All of lore.kernel.org
 help / color / mirror / Atom feed
From: "Amanieu d'Antras" <amanieu@gmail.com>
To: Steven Price <steven.price@arm.com>
Cc: Arnd Bergmann <arnd@kernel.org>,
	Ryan Houdek <Houdek.Ryan@fex-emu.org>,
	Catalin Marinas <catalin.marinas@arm.com>,
	Will Deacon <will@kernel.org>,
	Mark Rutland <mark.rutland@arm.com>,
	David Laight <David.Laight@aculab.com>,
	Mark Brown <broonie@kernel.org>,
	Linux ARM <linux-arm-kernel@lists.infradead.org>,
	Linux Kernel Mailing List <linux-kernel@vger.kernel.org>
Subject: Re: [RESEND PATCH v4 8/8] arm64: Allow 64-bit tasks to invoke compat syscalls
Date: Fri, 21 May 2021 20:18:25 +0100	[thread overview]
Message-ID: <CA+y5pbSbky2kS+O5j9bn57nROdYaYeHcd2R-46X1cc388PKOvg@mail.gmail.com> (raw)
In-Reply-To: <1c2bd27a-1c96-f154-ed18-f33630b109b1@arm.com>

On Fri, May 21, 2021 at 9:51 AM Steven Price <steven.price@arm.com> wrote:
> >> In those cases to correctly emulate seccomp, isn't Tango is going to
> >> have to implement the seccomp filter in user space?
> >
> > I have not implemented user-mode seccomp emulation because it can
> > trivially be bypassed by spawning a 64-bit child process which runs
> > outside Tango. Even when spawning another translated process, the
> > user-mode filter will not be preserved across an execve.
>
> Clearly if you have user-mode seccomp emulation then you'd hook execve
> and either install the real BPF filter (if spawning a 64 bit child
> outside Tango) or ensure that the user-mode emulation is passed on to
> the child (if running within Tango).

Spawning another process is just an example. Fundamentally, Tango is
not intended or designed to be a sandbox around the 32-bit code. For
example, many of the newer ioctls use u64 instead of a pointer type to
avoid the need for a compat_ioctl handler. This means that such ioctls
could be abused to read/write any address in the process address
space, including the code that is performing the usermode seccomp
emulation.

> You already have a potential 'issue' here of a 64 bit process setting up
> a seccomp filter and then execve()ing a 32 bit (Tango'd) process. The
> set of syscalls needed for the system which supports AArch32 natively is
> going to be different from the syscalls needed for Tango. (Fundamentally
> this is a major limitation with the whole seccomp syscall filtering
> approach).

The specific example I had in mind here is Android which installs a
global seccomp filter on the zygote process from which app processes
are forked from. This filter is designed for mixed arm32/arm64 systems
and therefore has syscall whitelists for both AArch32 and AArch64.
This filter allows 32-bit processes to spawn 64-bit processes and
vice-versa: for example, many 32-bit apps will invoke another 32-bit
executable via system() which uses a 64-bit /system/bin/sh.

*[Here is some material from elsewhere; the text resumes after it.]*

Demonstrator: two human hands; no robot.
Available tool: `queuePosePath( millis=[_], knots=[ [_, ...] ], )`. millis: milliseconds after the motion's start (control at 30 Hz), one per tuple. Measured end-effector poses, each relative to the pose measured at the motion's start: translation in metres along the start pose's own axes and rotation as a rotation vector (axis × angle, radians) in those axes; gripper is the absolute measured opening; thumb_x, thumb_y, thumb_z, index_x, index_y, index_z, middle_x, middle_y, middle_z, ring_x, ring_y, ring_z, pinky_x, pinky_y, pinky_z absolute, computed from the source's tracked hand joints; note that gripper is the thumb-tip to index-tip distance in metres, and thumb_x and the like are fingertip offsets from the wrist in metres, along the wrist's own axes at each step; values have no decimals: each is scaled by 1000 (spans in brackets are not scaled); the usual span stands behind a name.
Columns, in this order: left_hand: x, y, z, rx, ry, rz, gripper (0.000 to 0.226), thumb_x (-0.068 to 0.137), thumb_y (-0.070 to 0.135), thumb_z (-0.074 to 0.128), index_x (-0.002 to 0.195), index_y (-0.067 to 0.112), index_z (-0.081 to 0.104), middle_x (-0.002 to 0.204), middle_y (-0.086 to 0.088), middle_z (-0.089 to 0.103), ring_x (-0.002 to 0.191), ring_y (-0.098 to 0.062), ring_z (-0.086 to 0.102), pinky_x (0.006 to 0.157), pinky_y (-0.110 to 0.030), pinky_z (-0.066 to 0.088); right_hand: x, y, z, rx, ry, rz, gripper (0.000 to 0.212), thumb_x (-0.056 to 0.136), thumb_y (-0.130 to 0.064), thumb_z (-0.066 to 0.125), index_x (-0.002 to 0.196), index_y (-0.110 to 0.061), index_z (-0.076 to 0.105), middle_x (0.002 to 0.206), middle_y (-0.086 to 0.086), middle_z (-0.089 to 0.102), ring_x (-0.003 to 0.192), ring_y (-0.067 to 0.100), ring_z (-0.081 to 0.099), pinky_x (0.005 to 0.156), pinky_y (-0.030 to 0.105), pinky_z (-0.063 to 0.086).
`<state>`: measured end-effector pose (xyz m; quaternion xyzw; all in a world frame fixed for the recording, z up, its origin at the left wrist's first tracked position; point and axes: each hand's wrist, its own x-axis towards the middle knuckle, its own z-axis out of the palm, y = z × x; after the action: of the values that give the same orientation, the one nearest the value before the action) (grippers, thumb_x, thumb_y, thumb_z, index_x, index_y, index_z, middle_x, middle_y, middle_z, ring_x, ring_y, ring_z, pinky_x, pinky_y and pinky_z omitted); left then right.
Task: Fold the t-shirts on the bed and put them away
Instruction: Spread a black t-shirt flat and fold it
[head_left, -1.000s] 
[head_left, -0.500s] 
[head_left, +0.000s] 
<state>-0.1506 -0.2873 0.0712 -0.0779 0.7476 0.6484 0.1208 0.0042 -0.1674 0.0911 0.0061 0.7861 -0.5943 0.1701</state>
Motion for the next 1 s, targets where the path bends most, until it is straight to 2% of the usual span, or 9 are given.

> >> I guess the question comes down to how big a hole is
> >> syscall_in_tango_whitelist() - if Tango only requires a small set of
> >> syscalls then there is still some security benefit, but otherwise this
> >> doesn't seem like a particularly big benefit considering you're already
> >> going to need the BPF infrastructure in user space.
> >
> > Currently Tango only whitelists ~50 syscalls, which is small enough to
> > provide security benefits and definitely better than not supporting
> > seccomp at all.
>
> Agreed, and I don't want to imply that this approach is necessarily
> wrong. But given that the approach of getting the kernel to do the
> compat syscall filtering is not perfect, I'm not sure in itself it's a
> great justification for needing the kernel to support all the compat
> syscalls.

I feel that exposing all compat syscalls to 64-bit processes is better
than the alternative of only exposing a subset of them. Of the top of
my head I can think of quite a few compat syscalls that cannot be
fully emulated in userspace and would need to be exposed in the
kernel:
- mmap/mremap/shmat/io_setup: anything that allocates VM space needs
to return a pointer in the low 4GB.
- ioctl: too many variants to reasonably maintain a separate compat
layer in userspace.
- getdents/lseek: ext4 uses 32-bit directory offsets for 32-bit processes.
- get_robust_list/set_robust_list: different in-memory ABI for
32/64-bit processes.
- open: don't force O_LARGEFILE for 32-bit processes.
- io_uring_create: different in-memory ABI for 32/64-bit processes.
- (and possibly many others)

Also consider the churn involved when adding a new syscall which
behaves differently in compat processes: rather than just using
in_compat_syscall() or wiring up a COMPAT_SYSCALL_DEFINE, a compat
variant of this syscall would also need to be added to the 64-bit
syscall table to support translation layers like Tango and FEX.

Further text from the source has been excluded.